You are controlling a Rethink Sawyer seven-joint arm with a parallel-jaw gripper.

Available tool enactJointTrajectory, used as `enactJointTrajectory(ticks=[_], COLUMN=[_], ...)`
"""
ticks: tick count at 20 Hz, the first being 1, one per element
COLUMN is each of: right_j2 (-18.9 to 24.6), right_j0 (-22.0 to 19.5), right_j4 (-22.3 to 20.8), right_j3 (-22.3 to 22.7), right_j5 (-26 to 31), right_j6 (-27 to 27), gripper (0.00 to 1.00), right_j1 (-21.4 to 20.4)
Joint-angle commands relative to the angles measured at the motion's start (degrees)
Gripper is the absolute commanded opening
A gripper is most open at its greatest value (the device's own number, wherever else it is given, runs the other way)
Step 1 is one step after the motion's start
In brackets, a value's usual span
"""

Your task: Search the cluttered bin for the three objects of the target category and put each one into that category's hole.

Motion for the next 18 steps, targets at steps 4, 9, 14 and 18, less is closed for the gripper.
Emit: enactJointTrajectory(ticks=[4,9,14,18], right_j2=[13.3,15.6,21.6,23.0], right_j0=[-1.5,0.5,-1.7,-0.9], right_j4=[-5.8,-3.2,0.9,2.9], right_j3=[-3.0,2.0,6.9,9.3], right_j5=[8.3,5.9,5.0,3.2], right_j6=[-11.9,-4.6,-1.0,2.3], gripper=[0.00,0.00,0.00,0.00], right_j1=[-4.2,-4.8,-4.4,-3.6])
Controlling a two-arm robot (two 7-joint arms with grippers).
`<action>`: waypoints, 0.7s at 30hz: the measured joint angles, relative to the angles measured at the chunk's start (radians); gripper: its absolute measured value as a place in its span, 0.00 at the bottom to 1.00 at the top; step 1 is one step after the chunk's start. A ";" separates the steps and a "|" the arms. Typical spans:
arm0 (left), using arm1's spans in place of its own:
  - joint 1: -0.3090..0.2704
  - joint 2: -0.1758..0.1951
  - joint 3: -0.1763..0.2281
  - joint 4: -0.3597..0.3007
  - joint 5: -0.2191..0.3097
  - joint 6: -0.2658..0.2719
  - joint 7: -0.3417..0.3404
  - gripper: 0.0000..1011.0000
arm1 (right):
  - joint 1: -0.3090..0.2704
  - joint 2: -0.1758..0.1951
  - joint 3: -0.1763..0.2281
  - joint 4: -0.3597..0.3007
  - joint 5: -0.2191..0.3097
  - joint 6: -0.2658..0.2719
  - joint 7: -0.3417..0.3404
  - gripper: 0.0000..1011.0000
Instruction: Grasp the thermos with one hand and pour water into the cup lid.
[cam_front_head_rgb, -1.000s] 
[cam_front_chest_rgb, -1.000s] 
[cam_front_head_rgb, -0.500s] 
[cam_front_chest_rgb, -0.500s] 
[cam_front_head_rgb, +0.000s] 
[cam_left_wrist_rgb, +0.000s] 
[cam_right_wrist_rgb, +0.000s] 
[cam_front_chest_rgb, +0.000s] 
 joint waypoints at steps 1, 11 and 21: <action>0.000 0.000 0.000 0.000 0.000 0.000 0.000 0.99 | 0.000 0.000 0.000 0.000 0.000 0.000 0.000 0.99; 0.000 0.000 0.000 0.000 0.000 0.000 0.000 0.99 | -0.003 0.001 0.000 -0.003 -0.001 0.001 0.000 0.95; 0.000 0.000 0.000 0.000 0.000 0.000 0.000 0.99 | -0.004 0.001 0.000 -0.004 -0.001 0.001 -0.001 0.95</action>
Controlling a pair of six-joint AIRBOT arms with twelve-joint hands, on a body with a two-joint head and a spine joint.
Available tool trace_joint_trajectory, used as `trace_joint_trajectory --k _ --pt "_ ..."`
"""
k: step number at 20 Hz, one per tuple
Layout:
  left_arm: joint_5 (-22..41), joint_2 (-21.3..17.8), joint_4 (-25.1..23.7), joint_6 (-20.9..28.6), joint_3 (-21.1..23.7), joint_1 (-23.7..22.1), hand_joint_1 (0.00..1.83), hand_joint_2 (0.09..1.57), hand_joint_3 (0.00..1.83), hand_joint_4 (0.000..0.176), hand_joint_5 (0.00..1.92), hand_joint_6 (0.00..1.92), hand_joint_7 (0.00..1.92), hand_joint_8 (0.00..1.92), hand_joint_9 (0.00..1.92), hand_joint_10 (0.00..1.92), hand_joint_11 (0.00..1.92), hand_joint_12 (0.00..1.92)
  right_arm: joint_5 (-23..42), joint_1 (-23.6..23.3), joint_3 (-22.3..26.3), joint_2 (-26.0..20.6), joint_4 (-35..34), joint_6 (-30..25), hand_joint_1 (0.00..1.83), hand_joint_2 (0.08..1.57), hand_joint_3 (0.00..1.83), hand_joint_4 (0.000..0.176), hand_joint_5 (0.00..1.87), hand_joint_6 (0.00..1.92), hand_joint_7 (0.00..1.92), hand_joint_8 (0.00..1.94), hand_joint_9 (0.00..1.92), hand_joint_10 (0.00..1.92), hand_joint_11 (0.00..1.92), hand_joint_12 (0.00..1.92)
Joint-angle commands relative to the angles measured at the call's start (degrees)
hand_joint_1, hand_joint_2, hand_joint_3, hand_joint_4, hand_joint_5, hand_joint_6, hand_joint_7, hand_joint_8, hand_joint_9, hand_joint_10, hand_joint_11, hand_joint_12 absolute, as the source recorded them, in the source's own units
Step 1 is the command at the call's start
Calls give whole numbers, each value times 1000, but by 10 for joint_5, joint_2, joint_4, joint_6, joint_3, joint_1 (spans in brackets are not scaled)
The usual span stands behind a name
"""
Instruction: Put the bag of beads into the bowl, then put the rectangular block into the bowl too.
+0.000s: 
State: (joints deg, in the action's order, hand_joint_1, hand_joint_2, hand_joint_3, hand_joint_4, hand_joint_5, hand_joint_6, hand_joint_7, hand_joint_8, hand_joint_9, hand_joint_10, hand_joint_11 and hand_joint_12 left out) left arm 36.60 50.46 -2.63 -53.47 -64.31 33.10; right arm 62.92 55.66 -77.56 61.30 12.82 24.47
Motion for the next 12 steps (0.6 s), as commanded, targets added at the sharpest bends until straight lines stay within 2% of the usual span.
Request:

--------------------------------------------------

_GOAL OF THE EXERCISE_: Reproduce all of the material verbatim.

_RESULT FOR THIS EXERCISE_:
You are controlling a Rethink Sawyer seven-joint arm with a parallel-jaw gripper.

Available tool enactJointTrajectory, used as `enactJointTrajectory(ticks=[_], COLUMN=[_], ...)`
"""
ticks: tick count at 20 Hz, the first being 1, one per element
COLUMN is each of: right_j2 (-18.9 to 24.6), right_j0 (-22.0 to 19.5), right_j4 (-22.3 to 20.8), right_j3 (-22.3 to 22.7), right_j5 (-26 to 31), right_j6 (-27 to 27), gripper (0.00 to 1.00), right_j1 (-21.4 to 20.4)
Joint-angle commands relative to the angles measured at the motion's start (degrees)
Gripper is the absolute commanded opening
A gripper is most open at its greatest value (the device's own number, wherever else it is given, runs the other way)
Step 1 is one step after the motion's start
In brackets, a value's usual span
"""

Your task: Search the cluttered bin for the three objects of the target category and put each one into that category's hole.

Motion for the next 18 steps, targets at steps 4, 9, 14 and 18, less is closed for the gripper.
Emit: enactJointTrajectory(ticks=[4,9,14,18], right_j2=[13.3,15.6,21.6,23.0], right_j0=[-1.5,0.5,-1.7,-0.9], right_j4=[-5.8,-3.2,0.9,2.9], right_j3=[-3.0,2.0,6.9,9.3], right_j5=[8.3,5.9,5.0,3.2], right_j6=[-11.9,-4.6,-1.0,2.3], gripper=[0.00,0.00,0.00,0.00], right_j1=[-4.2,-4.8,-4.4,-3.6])
Controlling a two-arm robot (two 7-joint arms with grippers).
`<action>`: waypoints, 0.7s at 30hz: the measured joint angles, relative to the angles measured at the chunk's start (radians); gripper: its absolute measured value as a place in its span, 0.00 at the bottom to 1.00 at the top; step 1 is one step after the chunk's start. A ";" separates the steps and a "|" the arms. Typical spans:
arm0 (left), using arm1's spans in place of its own:
  - joint 1: -0.3090..0.2704
  - joint 2: -0.1758..0.1951
  - joint 3: -0.1763..0.2281
  - joint 4: -0.3597..0.3007
  - joint 5: -0.2191..0.3097
  - joint 6: -0.2658..0.2719
  - joint 7: -0.3417..0.3404
  - gripper: 0.0000..1011.0000
arm1 (right):
  - joint 1: -0.3090..0.2704
  - joint 2: -0.1758..0.1951
  - joint 3: -0.1763..0.2281
  - joint 4: -0.3597..0.3007
  - joint 5: -0.2191..0.3097
  - joint 6: -0.2658..0.2719
  - joint 7: -0.3417..0.3404
  - gripper: 0.0000..1011.0000
Instruction: Grasp the thermos with one hand and pour water into the cup lid.
[cam_front_head_rgb, -1.000s] 
[cam_front_chest_rgb, -1.000s] 
[cam_front_head_rgb, -0.500s] 
[cam_front_chest_rgb, -0.500s] 
[cam_front_head_rgb, +0.000s] 
[cam_left_wrist_rgb, +0.000s] 
[cam_right_wrist_rgb, +0.000s] 
[cam_front_chest_rgb, +0.000s] 
 joint waypoints at steps 1, 11 and 21: <action>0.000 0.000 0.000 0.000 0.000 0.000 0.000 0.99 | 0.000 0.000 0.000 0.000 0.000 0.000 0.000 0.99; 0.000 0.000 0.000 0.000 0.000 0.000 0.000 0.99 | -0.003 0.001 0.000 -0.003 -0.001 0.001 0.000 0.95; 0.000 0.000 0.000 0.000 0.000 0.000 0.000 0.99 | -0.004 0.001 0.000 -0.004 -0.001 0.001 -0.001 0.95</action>
Controlling a pair of six-joint AIRBOT arms with twelve-joint hands, on a body with a two-joint head and a spine joint.
Available tool trace_joint_trajectory, used as `trace_joint_trajectory --k _ --pt "_ ..."`
"""
k: step number at 20 Hz, one per tuple
Layout:
  left_arm: joint_5 (-22..41), joint_2 (-21.3..17.8), joint_4 (-25.1..23.7), joint_6 (-20.9..28.6), joint_3 (-21.1..23.7), joint_1 (-23.7..22.1), hand_joint_1 (0.00..1.83), hand_joint_2 (0.09..1.57), hand_joint_3 (0.00..1.83), hand_joint_4 (0.000..0.176), hand_joint_5 (0.00..1.92), hand_joint_6 (0.00..1.92), hand_joint_7 (0.00..1.92), hand_joint_8 (0.00..1.92), hand_joint_9 (0.00..1.92), hand_joint_10 (0.00..1.92), hand_joint_11 (0.00..1.92), hand_joint_12 (0.00..1.92)
  right_arm: joint_5 (-23..42), joint_1 (-23.6..23.3), joint_3 (-22.3..26.3), joint_2 (-26.0..20.6), joint_4 (-35..34), joint_6 (-30..25), hand_joint_1 (0.00..1.83), hand_joint_2 (0.08..1.57), hand_joint_3 (0.00..1.83), hand_joint_4 (0.000..0.176), hand_joint_5 (0.00..1.87), hand_joint_6 (0.00..1.92), hand_joint_7 (0.00..1.92), hand_joint_8 (0.00..1.94), hand_joint_9 (0.00..1.92), hand_joint_10 (0.00..1.92), hand_joint_11 (0.00..1.92), hand_joint_12 (0.00..1.92)
Joint-angle commands relative to the angles measured at the call's start (degrees)
hand_joint_1, hand_joint_2, hand_joint_3, hand_joint_4, hand_joint_5, hand_joint_6, hand_joint_7, hand_joint_8, hand_joint_9, hand_joint_10, hand_joint_11, hand_joint_12 absolute, as the source recorded them, in the source's own units
Step 1 is the command at the call's start
Calls give whole numbers, each value times 1000, but by 10 for joint_5, joint_2, joint_4, joint_6, joint_3, joint_1 (spans in brackets are not scaled)
The usual span stands behind a name
"""
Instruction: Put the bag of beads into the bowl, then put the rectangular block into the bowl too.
+0.000s: 
State: (joints deg, in the action's order, hand_joint_1, hand_joint_2, hand_joint_3, hand_joint_4, hand_joint_5, hand_joint_6, hand_joint_7, hand_joint_8, hand_joint_9, hand_joint_10, hand_joint_11 and hand_joint_12 left out) left arm 36.60 50.46 -2.63 -53.47 -64.31 33.10; right arm 62.92 55.66 -77.56 61.30 12.82 24.47
Motion for the next 12 steps (0.6 s), as commanded, targets added at the sharpest bends until straight lines stay within 2% of the usual span.
Request:

Nothing more is needed to finish the exercise.